Принявшись за дела, Екатерина как бы оживилась и забыла свое недомогание.
— А ты знаешь, — вдруг остановилась она, — сегодня в моей комнате часы остановились… это в первый раз в жизни.
Зубов опять с тревогой поглядел на нее и, подождав минуту, продолжал доклад, привыкнув уже к этим посторонним замечаниям, которые иногда государыня имела привычку делать.
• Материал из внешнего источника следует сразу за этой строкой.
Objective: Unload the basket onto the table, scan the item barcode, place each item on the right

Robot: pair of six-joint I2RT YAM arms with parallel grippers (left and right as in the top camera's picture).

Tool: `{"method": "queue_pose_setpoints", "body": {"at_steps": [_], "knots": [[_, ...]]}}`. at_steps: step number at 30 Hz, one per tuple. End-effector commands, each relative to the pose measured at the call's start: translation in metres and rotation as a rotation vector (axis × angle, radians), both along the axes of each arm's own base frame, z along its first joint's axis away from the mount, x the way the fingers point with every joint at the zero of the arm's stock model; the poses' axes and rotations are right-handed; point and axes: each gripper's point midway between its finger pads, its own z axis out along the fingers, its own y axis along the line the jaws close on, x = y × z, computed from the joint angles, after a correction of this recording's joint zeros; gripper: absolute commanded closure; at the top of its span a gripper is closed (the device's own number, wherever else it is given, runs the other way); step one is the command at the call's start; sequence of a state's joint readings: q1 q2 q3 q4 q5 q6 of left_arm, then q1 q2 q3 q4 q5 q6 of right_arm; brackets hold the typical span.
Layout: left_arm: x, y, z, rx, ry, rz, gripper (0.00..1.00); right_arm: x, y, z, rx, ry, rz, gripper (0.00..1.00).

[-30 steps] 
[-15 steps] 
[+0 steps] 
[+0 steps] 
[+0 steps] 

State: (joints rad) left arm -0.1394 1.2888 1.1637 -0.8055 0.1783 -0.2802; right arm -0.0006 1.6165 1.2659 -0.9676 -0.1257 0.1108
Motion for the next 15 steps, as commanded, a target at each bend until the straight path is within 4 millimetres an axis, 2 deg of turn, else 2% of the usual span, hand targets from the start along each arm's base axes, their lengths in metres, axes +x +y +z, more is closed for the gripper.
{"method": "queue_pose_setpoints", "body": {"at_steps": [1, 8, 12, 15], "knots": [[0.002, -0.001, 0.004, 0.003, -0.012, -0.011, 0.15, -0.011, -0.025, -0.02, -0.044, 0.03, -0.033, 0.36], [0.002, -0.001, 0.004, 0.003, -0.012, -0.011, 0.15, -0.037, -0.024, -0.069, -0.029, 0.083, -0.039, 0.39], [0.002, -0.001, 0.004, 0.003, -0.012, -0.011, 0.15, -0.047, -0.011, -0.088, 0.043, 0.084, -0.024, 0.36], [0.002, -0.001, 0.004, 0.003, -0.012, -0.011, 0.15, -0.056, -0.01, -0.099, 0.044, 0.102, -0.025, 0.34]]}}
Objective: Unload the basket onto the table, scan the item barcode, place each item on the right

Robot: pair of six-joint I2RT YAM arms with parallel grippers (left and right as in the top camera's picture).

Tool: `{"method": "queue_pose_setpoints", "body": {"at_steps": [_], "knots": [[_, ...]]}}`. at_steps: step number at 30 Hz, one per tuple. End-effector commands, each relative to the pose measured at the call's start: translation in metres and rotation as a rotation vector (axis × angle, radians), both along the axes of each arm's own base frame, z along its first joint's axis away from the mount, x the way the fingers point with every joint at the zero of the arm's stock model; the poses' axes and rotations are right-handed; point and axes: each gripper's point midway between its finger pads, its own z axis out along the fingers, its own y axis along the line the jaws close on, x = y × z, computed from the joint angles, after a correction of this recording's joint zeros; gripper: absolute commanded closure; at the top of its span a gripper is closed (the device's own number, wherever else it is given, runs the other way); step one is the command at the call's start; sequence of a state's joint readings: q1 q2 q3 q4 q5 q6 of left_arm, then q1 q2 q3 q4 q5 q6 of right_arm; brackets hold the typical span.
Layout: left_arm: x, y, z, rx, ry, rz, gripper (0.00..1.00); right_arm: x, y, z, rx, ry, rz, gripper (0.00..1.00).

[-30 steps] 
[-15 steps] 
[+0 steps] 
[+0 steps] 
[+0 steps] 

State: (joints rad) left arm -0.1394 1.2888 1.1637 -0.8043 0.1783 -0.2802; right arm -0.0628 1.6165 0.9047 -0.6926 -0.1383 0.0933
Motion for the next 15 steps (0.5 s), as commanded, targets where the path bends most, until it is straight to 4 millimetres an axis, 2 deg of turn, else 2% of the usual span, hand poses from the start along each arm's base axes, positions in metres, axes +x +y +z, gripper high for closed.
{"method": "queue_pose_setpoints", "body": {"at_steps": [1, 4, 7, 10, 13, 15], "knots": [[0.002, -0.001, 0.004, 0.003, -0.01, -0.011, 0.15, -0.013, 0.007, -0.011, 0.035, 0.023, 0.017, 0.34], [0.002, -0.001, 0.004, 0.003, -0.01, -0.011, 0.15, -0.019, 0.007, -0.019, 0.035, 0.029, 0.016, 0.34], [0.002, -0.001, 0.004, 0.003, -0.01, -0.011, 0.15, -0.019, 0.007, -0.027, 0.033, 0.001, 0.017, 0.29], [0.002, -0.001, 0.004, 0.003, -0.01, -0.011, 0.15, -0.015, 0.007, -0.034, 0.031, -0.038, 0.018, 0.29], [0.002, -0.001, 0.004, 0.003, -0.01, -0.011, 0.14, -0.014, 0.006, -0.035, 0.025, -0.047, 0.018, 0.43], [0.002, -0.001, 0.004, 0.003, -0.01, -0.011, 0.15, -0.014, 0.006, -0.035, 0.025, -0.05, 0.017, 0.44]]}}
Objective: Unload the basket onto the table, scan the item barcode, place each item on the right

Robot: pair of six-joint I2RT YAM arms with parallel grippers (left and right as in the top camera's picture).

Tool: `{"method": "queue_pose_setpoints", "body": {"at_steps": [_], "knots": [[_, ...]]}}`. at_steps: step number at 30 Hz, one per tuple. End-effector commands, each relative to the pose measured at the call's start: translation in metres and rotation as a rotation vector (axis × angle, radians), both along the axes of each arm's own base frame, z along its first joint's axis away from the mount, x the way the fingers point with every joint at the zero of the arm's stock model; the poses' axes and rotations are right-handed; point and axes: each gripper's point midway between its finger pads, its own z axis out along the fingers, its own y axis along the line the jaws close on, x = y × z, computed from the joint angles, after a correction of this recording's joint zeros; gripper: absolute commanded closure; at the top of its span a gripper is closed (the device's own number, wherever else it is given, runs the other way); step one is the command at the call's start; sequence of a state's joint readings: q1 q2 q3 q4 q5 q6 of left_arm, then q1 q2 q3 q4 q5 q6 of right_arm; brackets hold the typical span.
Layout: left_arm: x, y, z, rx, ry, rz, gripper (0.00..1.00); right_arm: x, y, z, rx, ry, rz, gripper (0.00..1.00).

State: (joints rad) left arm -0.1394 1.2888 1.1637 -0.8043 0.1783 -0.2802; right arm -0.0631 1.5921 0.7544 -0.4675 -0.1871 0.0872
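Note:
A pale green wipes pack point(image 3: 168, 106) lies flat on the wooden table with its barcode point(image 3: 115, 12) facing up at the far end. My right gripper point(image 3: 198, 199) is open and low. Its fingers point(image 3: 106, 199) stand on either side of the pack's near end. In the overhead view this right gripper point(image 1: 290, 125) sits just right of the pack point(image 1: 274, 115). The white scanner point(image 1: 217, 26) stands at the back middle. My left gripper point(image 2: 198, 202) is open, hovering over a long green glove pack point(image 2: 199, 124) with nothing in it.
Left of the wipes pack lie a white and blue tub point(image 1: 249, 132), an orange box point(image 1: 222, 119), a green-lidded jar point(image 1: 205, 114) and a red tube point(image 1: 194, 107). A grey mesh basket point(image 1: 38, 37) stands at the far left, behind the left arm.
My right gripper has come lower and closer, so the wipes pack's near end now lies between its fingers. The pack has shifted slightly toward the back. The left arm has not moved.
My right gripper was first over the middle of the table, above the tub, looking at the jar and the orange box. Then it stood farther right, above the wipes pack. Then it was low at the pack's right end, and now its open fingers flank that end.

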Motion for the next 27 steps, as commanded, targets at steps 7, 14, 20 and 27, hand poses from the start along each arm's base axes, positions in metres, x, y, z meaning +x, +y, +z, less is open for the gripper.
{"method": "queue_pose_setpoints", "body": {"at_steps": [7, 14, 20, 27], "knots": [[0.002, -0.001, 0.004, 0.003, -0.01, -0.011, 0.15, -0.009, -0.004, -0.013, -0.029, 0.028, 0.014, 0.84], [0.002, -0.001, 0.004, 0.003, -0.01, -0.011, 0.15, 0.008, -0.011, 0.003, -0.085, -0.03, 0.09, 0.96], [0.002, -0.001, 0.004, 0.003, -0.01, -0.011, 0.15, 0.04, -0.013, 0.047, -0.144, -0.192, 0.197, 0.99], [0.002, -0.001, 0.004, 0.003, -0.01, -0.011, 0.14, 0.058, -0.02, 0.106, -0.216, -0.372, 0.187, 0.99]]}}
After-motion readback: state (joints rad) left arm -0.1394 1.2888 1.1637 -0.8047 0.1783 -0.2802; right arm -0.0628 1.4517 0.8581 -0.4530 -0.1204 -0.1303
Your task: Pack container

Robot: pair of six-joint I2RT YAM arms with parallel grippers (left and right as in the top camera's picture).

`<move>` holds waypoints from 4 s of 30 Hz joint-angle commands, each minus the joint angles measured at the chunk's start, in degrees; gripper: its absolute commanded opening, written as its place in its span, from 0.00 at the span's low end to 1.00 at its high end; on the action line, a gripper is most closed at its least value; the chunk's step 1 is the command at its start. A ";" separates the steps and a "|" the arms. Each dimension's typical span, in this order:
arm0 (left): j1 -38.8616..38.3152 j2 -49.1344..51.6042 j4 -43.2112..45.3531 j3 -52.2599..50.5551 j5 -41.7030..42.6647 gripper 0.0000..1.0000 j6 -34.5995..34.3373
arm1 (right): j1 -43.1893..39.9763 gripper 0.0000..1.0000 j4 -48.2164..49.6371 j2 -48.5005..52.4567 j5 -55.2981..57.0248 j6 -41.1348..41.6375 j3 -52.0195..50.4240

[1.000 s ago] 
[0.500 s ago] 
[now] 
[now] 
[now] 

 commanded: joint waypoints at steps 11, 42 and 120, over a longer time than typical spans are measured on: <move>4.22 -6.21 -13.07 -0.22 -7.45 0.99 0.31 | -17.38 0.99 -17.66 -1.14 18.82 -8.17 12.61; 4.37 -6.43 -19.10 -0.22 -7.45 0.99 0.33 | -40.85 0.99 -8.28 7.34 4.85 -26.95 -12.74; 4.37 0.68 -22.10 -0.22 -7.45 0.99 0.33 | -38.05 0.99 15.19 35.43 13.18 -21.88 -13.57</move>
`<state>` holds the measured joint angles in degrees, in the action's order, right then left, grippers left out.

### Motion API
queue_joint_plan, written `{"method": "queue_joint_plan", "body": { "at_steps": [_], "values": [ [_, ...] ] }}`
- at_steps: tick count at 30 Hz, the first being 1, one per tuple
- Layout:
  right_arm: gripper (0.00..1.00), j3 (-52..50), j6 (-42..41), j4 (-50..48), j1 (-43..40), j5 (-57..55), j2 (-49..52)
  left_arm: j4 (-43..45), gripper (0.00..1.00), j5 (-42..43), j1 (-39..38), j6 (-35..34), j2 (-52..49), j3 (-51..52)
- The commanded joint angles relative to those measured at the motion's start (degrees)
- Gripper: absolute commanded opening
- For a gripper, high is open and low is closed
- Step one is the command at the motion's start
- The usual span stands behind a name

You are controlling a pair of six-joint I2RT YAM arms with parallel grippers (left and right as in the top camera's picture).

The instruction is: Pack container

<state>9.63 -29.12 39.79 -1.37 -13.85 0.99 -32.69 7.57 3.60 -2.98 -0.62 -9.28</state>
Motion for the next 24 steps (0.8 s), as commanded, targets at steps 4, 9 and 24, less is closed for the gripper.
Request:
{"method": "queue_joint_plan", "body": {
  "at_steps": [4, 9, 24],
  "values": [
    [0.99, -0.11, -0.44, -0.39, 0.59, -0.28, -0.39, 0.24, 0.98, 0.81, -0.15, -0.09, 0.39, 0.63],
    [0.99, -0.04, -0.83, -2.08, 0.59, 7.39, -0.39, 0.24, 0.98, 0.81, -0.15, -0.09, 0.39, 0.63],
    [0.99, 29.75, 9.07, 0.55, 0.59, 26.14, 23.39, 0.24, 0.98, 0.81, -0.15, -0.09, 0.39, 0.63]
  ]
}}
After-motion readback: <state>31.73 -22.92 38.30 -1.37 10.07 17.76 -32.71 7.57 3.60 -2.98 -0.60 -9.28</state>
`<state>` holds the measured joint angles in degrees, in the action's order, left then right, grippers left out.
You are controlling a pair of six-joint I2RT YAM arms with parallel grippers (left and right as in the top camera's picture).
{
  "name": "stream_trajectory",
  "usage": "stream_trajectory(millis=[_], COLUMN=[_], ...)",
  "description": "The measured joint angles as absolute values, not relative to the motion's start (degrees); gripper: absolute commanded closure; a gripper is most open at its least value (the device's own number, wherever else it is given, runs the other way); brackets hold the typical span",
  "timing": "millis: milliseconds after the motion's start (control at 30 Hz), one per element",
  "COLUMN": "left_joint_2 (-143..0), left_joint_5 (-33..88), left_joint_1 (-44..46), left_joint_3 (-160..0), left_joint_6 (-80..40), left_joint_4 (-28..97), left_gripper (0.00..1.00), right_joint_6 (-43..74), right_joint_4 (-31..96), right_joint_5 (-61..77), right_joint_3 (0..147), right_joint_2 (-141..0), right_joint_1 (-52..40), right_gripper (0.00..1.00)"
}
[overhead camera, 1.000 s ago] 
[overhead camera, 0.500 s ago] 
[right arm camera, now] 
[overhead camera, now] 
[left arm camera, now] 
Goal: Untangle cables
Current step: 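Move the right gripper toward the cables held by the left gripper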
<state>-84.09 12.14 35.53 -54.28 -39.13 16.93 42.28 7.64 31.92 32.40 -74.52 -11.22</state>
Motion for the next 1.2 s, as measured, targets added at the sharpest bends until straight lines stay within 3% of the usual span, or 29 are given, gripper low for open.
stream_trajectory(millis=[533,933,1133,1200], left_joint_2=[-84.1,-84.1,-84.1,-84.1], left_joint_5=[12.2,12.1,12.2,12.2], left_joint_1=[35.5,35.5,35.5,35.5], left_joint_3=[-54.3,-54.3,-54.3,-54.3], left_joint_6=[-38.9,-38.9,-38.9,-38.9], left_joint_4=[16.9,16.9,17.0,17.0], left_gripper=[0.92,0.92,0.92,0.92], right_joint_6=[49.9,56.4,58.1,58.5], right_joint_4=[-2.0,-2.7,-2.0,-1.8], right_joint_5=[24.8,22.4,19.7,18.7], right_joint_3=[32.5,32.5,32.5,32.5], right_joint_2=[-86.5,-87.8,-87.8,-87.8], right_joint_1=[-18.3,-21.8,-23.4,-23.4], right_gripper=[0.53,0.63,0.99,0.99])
У нее была удивительная способность думать иногда зараз о нескольких самых разнородных предметах, почему-нибудь интересовавших ее.
— Вот тут есть одно дело, — говорил Зубов, — не совсем приятное… о графе Литте, мальтийском моряке.
Государыня слегка поморщилась.
— Он должен представить свои верительные грамоты, — сказала она, — он назначен послом державного ордена Мальты при нашем дворе… Нужно было бы назначить аудиенцию… Только не теперь… Теперь я не могу делать прием… Погодя немного… Мне что-то неможется, а вот, Бог даст, пройдет.
— Едва ли, ваше величество, придется вручить ему свои грамоты, — подхватил Зубов, — он недостоин этого… Об этом я и хотел доложить.
— Как недостоин? — переспросила Екатерина.
— Много за ним грехов, — улыбнулся Зубов, как будто сам он симпатизировал Литте, но любовь к истине заставляла его говорить правду. — Прежде всего, он, как мальтийский рыцарь, должен быть связан обетом…
— Да, они дают почти монашеские обеты, — подтвердила Екатерина. — А как это странно, однако, как это не вяжется с нашими понятиями, с родным нам православием!
Зубов боялся богословских вопросов, в которых был не тверд, а потому поспешил вернуть разговор снова к Литте и продолжал:
— И между тем он не держит своего обета… Тут есть жалоба и просьба одной баронессы о ее переписке с графом Литтой. Уехав в Гатчину, он увез и ее письма, и мы не можем их получить… Положим, это еще не большая беда, но, во всяком случае, это показывает, каков он человек… Распоряжение о том, чтобы отобрать эти письма, разумеется, было сделано, при этом, кстати, оказались еще другие подозрения… И вот то, что оправдалось на деле, вышло гораздо серьезнее. У него оказалась весьма подозрительная переписка с Польшей…
— Неужели? — проговорила императрица.
— Вот эта переписка, — ответил Зубов, подавая взятые из бюро Литты бумаги, причем ни единым словом не обмолвился об объяснении Литты, каким образом эти бумаги попали к нему.
Императрица взяла письма и стала просматривать их.
— Не ожидала, не думала! — сказала она, качая головою.
— Мало того, — неумолимо продолжал Зубов, — граф весь в долгах, на него поданы его расписки в суд, а он между тем укрывается в Гатчине.
При упоминании о Гатчине императрица нахмурилась еще больше и сурово спросила:
— Неужели он в самом деле — такой человек?
— Да! И такого человека цесаревич держит у себя, прикрывает, разумеется, не зная, каков он. Я предполагал бы, что ваше величество прикажете дать приказ об аресте этого графа, и завтра же он будет взят. Время долее терять нечего; мы и без того четыре месяца разбирали это дело, справлялись… Тут много показаний и его слуг, а главным образом, бывшего камердинера; все ясно, и сомнений быть не может.
— Ты знаешь, — остановила его государыня, — что я даю полную свободу цесаревичу быть хозяином в Гатчине, и без него мы там ни обысков, ни арестов делать не будем; но нужно дать ему знать об этом, и тогда он сам прикажет поступить, как нужно.